> **TASK OBJECTIVE**: Scanning the listing below, tally every line where the string "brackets" shows up, then state the count alone.

> **EXCERPTED RECORDS**:
================================

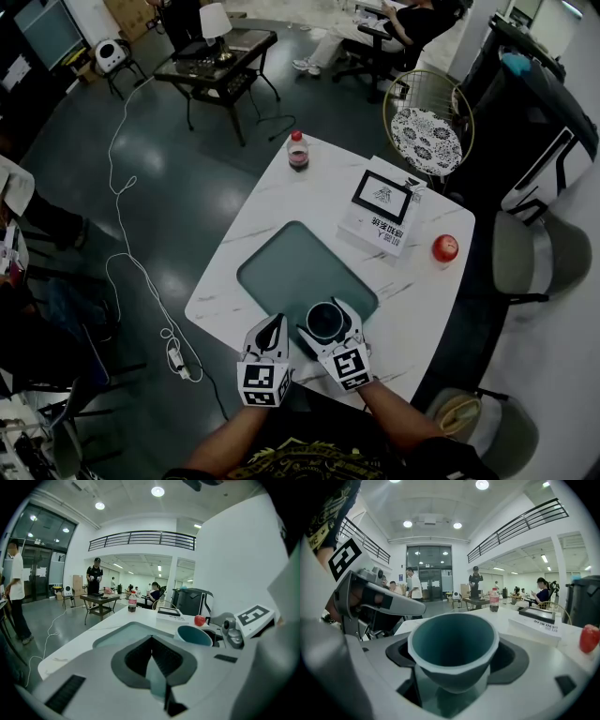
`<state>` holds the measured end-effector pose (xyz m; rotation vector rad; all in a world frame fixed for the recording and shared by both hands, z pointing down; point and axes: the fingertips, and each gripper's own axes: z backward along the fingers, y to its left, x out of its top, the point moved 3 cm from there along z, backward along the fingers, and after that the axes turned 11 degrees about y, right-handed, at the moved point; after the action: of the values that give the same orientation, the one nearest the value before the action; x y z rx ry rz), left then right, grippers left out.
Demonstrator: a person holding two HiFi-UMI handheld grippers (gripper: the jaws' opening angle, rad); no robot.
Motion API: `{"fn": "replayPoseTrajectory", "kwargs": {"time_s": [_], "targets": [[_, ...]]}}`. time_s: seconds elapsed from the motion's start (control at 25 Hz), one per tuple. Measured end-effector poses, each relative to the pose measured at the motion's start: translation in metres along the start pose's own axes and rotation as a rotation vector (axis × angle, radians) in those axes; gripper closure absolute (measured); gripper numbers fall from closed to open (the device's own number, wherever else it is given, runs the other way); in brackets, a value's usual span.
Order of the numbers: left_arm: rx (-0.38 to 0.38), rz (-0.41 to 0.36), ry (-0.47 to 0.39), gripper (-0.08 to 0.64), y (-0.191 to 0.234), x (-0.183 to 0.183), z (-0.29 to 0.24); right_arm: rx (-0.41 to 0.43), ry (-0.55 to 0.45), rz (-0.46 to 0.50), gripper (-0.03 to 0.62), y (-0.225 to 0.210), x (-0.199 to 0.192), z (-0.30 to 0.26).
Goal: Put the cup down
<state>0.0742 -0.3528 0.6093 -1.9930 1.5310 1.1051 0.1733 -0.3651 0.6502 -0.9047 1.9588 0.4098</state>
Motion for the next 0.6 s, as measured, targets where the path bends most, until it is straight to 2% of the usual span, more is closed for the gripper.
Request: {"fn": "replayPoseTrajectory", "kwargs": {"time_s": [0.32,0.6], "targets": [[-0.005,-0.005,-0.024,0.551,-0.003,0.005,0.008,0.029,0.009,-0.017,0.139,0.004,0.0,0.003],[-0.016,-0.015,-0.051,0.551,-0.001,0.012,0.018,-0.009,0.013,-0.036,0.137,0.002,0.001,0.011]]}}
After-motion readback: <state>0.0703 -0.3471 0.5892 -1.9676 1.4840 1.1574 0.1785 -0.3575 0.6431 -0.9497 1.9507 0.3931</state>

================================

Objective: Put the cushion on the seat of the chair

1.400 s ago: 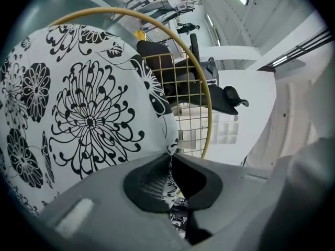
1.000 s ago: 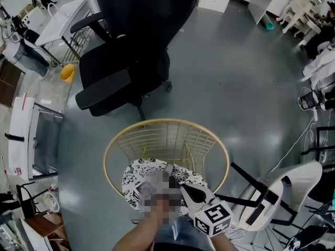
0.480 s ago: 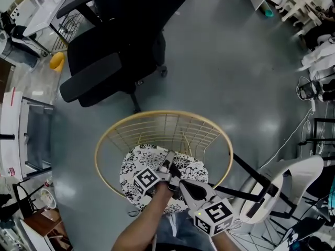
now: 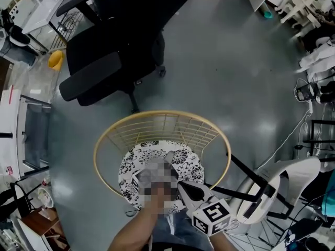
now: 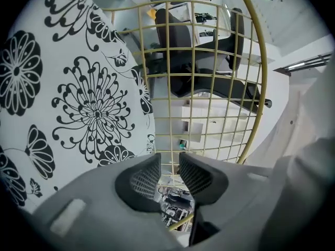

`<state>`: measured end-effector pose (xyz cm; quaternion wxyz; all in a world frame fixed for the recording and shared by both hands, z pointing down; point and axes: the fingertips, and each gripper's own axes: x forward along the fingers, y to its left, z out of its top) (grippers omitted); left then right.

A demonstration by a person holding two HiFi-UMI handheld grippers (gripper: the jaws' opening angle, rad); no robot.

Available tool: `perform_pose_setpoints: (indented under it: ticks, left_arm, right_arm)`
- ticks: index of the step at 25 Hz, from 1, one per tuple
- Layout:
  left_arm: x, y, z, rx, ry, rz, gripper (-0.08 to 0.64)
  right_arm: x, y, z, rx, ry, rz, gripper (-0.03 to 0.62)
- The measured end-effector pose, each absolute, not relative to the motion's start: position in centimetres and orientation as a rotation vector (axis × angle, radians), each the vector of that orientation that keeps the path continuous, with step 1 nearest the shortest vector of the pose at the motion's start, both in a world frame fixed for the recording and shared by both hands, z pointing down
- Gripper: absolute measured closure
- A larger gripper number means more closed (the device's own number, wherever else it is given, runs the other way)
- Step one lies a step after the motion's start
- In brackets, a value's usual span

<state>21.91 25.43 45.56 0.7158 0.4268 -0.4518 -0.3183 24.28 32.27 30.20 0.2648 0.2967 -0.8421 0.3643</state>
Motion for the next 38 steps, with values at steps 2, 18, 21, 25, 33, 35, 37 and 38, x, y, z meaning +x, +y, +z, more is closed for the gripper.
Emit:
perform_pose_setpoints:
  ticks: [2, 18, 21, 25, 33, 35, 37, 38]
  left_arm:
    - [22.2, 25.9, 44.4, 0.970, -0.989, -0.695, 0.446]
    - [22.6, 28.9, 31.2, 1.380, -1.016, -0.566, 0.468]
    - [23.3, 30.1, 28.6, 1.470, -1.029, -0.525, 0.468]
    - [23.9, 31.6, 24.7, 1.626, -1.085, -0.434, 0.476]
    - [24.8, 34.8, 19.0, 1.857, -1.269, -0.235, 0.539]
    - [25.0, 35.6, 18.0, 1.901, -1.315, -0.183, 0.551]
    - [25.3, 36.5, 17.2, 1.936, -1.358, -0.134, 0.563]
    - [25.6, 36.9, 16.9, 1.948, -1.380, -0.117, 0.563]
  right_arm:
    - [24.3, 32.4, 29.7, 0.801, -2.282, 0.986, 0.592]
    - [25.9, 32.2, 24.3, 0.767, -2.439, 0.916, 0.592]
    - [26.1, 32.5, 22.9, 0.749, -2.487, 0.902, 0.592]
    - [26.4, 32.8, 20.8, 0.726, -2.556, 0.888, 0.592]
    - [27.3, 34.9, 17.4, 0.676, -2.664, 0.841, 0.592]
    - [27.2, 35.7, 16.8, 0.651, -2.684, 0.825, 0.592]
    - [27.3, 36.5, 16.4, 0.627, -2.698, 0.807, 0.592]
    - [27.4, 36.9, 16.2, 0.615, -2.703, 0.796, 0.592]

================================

> **RESULT OF THE EXERCISE**: 2